Five years ago Manticore began as a fork of an open source version of the once popular search engine Sphinx Search. We had two bags of grass, seventy-five pellets of mescaline, three C++ developers, a support engineer, a power user of Sphinx Search / backend team lead, an experienced manager, a mother of five helping us part-time, and a ton of bugs, crashes, and technical debts. So we got a shovel and other digging tools and started working to get it up to the search engine industry standards. Not that Sphinx was impossible to use, but many things were missing, and existing features weren’t quite stable or mature. And we had pushed it about as far as we could. So after 5 years and hundreds of new users, we’re ready to say that Manticore Search can be used as an alternative to Elasticsearch for both full-text search and (now) data analytics too.

In this article, I want to:

⭐⭐⭐ Your star on GitHub supports the project and makes us think we are on the right path!⭐⭐⭐

A little of the history

2001 - just Lucene and Sphinx

The first Apple store opened, Windows XP, iTunes and Mac OS X were released.

The genius Andrey Aksyonoff started working on Sphinx Search, for which I want to thank him very much! There was no SOLR and Elasticsearch yet, but there was already Lucene, on which they were both subsequently built. Sphinx Search started slowly coming together, and in a few years became quite popular technology having an impact on thousands of websites using it.

2010 - Elasticsearch appeared

Retina display, systemd, Ipad, and Elasticsearch appeared.
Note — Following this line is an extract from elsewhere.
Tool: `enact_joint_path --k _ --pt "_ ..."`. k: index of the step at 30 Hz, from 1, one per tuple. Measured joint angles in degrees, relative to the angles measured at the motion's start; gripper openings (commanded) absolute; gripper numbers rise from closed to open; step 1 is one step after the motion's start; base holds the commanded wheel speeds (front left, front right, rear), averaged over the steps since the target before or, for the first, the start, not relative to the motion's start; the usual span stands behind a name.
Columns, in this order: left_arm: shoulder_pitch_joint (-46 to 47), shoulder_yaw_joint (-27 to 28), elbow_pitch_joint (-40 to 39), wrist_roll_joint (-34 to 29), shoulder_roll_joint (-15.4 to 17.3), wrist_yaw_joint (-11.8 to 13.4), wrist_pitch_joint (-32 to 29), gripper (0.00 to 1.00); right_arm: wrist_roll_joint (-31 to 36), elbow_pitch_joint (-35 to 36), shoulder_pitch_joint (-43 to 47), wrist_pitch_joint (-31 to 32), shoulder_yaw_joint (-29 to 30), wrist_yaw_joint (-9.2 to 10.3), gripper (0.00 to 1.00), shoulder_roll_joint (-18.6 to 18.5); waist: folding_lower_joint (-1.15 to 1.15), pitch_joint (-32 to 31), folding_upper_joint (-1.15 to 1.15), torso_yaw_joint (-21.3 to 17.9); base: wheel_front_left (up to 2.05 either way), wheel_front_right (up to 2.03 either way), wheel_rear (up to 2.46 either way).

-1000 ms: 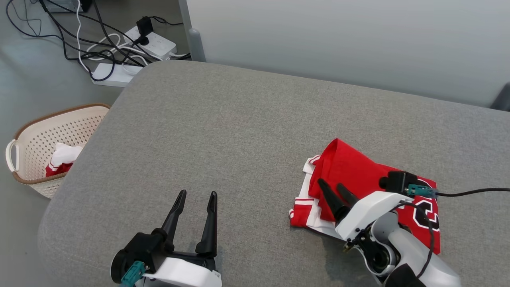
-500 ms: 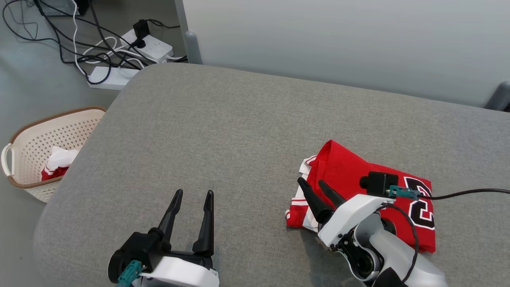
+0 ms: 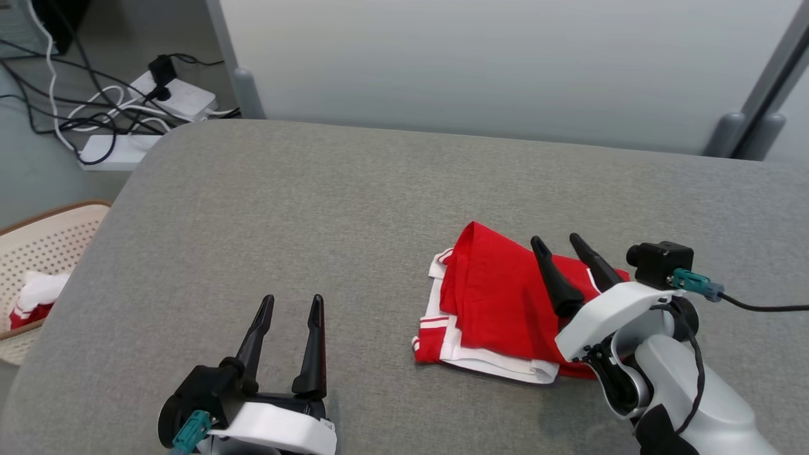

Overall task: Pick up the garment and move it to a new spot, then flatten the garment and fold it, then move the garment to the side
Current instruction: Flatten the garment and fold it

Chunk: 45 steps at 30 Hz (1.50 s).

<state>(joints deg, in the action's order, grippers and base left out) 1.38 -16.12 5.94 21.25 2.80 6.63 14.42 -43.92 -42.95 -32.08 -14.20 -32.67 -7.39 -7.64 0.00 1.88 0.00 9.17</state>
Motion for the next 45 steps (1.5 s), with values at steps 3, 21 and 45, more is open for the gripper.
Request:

By this time Sphinx was already a popular full-text search engine, but the Sphinx’s concept of “source data has to be somewhere and we just make a full-text index that needs to be rebuilt regularly” was not as interesting as Elasticsearch’s “give me any JSON via HTTP in real-time, I will find a node to place it on”. SOLR wasn’t very good with data distribution, and JSON was gaining popularity, while XML was losing its attraction. Soon Elasticsearch started to rapidly gain popularity.

2017 - Manticore appeared

As a result, the frustrated users and some former Sphinx developers teamed up and built a fork - Manticore Search. Our primary goals were as follows:

2022: Five more years later

“Okay, who wants to find out if this thing works?”


🙁 Sphinx 2: The main use case is indexing data from an external database: Sphinx returns id, then by id you have to go to the database and search there for the source document. The data schema can only be declared in the config.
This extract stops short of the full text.